**How to complete this task**
Return, in their exact form, the lines that lie between the start of the data below and the line containing "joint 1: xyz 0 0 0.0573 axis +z", with both ends included.

**Input data**
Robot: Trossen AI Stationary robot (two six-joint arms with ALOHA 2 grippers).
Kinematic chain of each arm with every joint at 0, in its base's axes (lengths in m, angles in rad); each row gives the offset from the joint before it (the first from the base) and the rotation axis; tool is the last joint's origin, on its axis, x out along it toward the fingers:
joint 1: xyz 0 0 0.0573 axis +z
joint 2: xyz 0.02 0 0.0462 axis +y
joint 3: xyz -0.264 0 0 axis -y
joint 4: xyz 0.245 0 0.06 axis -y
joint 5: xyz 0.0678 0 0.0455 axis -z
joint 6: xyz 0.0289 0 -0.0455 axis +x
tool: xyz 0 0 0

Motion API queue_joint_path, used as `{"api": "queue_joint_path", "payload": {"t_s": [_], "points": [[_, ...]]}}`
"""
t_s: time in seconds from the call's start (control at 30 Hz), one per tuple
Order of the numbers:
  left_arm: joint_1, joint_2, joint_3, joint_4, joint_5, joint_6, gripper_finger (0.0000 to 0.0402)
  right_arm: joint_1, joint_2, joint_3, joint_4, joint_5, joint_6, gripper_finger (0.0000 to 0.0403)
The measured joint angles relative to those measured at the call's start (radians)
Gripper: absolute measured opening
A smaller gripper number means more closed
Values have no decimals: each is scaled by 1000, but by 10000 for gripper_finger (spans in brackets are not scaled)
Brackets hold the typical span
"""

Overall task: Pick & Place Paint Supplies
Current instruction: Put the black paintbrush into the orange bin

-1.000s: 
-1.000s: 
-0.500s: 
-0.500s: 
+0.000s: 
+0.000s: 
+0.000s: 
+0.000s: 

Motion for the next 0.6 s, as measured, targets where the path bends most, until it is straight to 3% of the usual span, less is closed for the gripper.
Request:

**Output**
Robot: Trossen AI Stationary robot (two six-joint arms with ALOHA 2 grippers).
Kinematic chain of each arm with every joint at 0, in its base's axes (lengths in m, angles in rad); each row gives the offset from the joint before it (the first from the base) and the rotation axis; tool is the last joint's origin, on its axis, x out along it toward the fingers:
joint 1: xyz 0 0 0.0573 axis +z

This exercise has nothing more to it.